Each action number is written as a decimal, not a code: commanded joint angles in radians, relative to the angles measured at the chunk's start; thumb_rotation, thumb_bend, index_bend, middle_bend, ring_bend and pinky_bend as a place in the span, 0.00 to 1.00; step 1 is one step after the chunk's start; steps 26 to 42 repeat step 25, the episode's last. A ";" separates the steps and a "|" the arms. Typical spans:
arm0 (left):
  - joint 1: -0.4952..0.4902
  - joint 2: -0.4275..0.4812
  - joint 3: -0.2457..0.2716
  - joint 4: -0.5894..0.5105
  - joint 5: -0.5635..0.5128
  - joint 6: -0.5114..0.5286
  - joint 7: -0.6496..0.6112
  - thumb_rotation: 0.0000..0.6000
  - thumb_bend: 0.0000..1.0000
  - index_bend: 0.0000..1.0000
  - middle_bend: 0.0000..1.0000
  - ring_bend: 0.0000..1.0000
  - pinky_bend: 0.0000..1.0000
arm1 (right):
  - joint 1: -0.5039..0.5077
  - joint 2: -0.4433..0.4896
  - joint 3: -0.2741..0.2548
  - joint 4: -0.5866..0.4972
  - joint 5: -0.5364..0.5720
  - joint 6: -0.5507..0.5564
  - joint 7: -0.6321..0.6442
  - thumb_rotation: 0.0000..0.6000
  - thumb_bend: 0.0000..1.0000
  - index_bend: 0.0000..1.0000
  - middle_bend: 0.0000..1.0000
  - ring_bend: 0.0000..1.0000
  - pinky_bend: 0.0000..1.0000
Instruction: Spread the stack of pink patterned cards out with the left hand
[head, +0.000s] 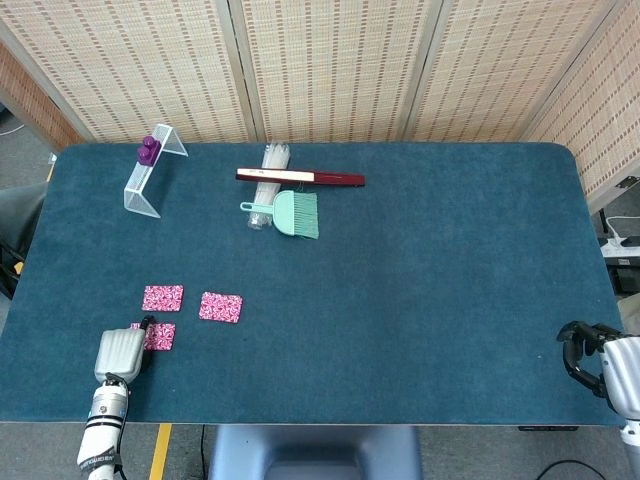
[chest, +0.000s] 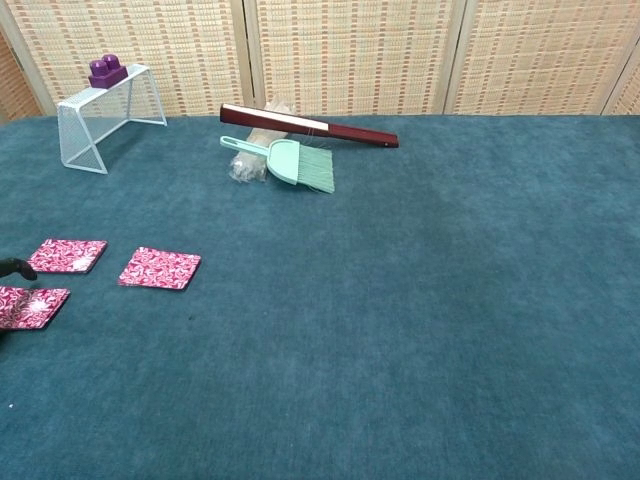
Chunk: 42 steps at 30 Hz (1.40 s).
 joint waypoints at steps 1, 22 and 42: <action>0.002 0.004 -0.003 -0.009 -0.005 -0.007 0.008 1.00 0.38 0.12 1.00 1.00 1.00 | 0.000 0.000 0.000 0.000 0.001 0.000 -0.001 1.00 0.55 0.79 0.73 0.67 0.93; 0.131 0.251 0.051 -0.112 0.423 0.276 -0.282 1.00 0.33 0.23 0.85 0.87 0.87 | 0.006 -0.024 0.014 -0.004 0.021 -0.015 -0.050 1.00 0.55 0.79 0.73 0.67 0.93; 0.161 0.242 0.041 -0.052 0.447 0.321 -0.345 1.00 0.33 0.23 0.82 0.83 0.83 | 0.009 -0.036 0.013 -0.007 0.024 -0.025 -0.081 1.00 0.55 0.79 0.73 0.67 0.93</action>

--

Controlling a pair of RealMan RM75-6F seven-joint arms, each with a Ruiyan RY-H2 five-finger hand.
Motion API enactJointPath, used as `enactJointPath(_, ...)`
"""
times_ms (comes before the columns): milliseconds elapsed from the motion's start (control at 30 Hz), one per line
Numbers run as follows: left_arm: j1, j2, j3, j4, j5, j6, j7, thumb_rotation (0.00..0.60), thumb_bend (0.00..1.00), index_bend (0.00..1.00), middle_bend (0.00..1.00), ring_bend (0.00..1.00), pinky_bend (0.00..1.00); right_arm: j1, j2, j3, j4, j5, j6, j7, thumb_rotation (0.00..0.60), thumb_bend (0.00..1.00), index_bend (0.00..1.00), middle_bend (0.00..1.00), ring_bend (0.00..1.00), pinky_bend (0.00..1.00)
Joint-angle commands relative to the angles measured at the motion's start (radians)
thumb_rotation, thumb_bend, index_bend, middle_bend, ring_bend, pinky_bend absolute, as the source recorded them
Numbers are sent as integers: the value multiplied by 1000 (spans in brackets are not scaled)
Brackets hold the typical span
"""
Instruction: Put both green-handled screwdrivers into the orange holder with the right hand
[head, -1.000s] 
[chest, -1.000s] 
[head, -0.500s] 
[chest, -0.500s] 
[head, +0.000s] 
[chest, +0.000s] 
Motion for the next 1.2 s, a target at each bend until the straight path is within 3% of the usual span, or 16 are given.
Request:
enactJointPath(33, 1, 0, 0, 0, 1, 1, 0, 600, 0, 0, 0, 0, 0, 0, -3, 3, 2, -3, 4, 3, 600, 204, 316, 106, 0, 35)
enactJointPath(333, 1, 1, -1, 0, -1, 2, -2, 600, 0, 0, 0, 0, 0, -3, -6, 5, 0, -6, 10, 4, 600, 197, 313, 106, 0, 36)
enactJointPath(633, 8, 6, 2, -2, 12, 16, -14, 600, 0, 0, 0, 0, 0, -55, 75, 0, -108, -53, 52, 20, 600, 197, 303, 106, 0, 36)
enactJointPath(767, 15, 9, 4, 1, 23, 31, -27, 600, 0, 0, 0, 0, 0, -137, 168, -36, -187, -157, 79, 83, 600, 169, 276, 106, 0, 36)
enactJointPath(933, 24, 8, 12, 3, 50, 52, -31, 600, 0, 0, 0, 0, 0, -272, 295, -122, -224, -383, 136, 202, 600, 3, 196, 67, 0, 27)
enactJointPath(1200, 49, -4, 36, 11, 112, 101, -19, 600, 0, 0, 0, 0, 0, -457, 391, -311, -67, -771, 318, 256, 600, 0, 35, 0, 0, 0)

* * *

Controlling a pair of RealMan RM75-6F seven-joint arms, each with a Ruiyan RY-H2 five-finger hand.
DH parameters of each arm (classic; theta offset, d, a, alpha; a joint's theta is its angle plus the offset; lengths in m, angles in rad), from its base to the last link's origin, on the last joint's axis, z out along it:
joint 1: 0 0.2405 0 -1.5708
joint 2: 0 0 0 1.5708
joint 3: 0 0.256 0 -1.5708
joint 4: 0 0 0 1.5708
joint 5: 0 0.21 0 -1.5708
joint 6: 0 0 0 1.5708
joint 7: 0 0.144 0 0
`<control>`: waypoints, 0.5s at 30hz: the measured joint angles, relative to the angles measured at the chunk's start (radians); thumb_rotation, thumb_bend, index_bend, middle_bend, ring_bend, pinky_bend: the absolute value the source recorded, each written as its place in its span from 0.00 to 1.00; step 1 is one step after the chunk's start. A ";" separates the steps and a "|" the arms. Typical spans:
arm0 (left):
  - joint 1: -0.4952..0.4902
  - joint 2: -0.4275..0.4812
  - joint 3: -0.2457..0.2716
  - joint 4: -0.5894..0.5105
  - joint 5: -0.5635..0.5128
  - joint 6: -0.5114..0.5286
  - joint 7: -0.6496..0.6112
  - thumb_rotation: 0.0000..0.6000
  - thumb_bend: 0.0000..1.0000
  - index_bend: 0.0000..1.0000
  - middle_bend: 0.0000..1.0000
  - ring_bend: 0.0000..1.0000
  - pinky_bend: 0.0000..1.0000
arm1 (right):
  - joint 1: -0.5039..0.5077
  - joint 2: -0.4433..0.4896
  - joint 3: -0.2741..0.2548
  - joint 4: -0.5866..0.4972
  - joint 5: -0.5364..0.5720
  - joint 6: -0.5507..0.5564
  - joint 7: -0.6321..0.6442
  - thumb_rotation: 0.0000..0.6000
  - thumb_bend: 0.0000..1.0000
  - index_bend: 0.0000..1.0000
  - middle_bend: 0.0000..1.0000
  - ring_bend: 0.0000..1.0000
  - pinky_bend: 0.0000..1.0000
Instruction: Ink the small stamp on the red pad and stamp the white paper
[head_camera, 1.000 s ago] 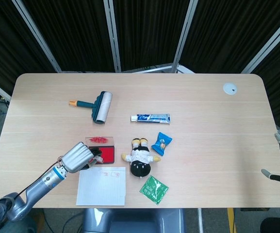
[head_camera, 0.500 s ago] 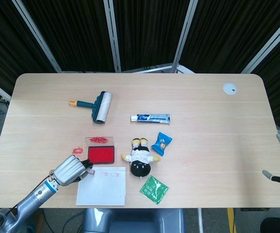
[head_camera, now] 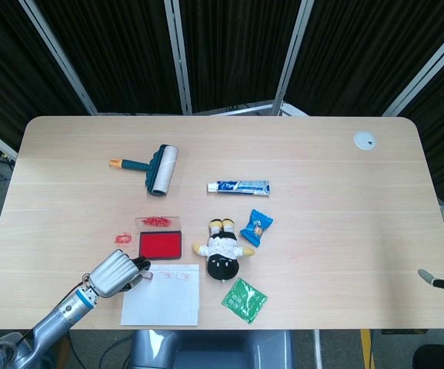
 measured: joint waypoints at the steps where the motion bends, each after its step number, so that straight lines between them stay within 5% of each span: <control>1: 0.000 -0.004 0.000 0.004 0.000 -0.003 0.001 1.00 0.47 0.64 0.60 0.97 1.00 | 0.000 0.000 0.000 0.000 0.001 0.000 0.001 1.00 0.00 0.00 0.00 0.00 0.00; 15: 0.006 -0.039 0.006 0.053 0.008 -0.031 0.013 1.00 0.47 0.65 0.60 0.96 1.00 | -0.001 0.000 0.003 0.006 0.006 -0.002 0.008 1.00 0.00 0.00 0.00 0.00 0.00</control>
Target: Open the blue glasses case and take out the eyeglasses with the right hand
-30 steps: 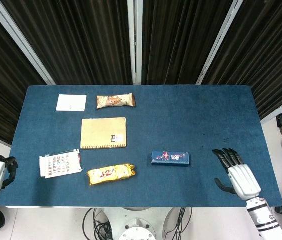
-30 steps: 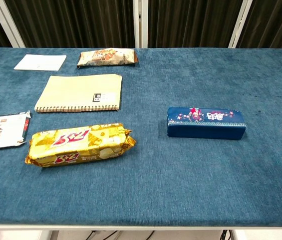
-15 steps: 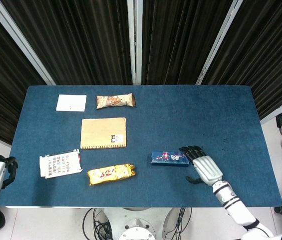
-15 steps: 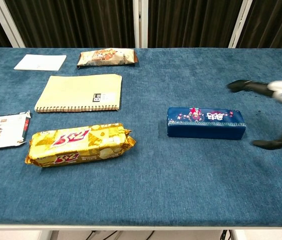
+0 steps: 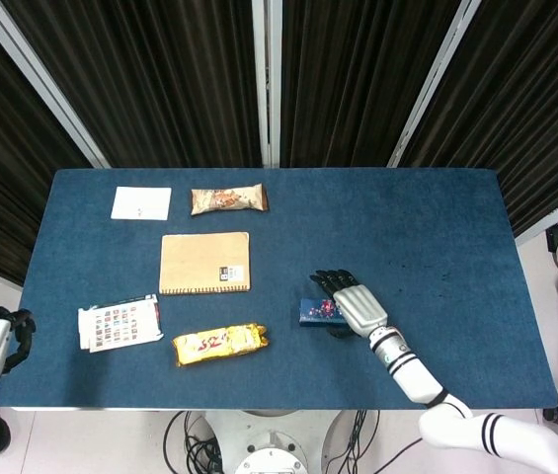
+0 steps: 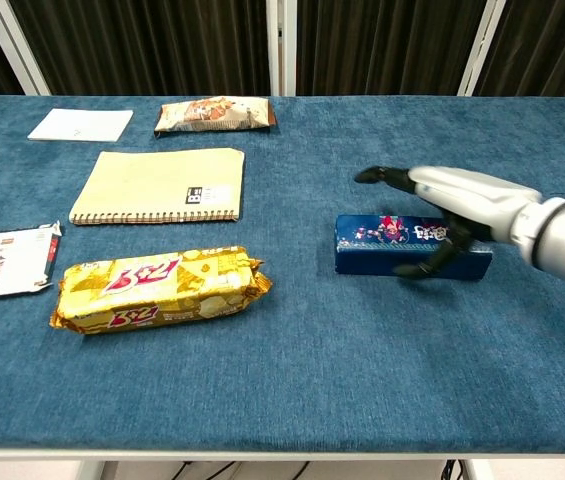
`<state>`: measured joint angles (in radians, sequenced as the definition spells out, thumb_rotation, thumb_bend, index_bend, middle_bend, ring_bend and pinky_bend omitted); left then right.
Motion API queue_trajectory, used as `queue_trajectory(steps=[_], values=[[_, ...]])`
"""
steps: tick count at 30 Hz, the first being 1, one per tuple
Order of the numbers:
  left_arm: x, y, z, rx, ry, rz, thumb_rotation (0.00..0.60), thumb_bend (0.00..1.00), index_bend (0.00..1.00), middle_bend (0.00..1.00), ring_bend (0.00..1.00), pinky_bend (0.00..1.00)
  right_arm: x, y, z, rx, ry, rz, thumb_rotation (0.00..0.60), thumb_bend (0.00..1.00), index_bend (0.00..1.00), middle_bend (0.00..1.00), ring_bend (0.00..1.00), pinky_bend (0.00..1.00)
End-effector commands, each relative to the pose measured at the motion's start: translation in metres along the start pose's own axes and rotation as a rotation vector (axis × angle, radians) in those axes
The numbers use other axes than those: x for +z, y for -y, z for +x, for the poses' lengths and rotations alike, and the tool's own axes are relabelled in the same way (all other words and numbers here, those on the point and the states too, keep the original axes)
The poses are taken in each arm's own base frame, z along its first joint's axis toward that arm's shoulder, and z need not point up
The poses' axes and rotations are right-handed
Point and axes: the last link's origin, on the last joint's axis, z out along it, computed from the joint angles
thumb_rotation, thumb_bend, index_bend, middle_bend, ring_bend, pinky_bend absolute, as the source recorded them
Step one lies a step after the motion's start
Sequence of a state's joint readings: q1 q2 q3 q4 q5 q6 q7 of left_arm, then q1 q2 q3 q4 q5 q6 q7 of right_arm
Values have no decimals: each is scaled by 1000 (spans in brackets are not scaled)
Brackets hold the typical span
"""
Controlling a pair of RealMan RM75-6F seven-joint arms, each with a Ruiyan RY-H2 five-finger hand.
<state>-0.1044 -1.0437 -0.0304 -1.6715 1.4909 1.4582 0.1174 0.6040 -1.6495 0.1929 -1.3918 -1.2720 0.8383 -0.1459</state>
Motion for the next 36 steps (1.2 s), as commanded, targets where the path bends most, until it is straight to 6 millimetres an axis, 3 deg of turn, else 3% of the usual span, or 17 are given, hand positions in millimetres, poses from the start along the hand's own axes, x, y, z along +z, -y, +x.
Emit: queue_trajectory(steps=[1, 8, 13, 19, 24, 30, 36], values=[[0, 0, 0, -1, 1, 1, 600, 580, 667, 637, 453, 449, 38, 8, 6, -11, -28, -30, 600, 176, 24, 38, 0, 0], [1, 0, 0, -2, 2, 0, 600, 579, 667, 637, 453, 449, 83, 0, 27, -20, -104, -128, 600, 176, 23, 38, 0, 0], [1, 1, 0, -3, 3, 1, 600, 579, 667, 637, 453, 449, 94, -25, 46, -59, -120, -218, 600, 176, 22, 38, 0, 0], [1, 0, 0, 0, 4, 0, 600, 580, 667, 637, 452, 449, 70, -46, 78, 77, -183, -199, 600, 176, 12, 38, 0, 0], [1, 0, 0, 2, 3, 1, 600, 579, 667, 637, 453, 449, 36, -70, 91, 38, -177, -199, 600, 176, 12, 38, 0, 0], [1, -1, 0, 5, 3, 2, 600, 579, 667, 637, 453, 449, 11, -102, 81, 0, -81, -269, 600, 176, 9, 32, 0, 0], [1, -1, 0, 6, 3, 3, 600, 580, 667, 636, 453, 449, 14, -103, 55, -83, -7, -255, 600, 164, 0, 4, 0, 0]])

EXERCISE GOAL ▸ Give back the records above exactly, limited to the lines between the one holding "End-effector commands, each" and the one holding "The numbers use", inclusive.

SOLUTION TO THIS TASK ▸
End-effector commands, each relative to the pose measured at the motion's start: translation in metres along the start pose's own axes and rotation as a rotation vector (axis × angle, radians) in those axes
The numbers use other axes than those: x for +z, y for -y, z for +x, for the poses' lengths and rotations alike, and the tool's own axes are relabelled in the same way (all other words and numbers here, those on the point and the states too, keep the original axes)

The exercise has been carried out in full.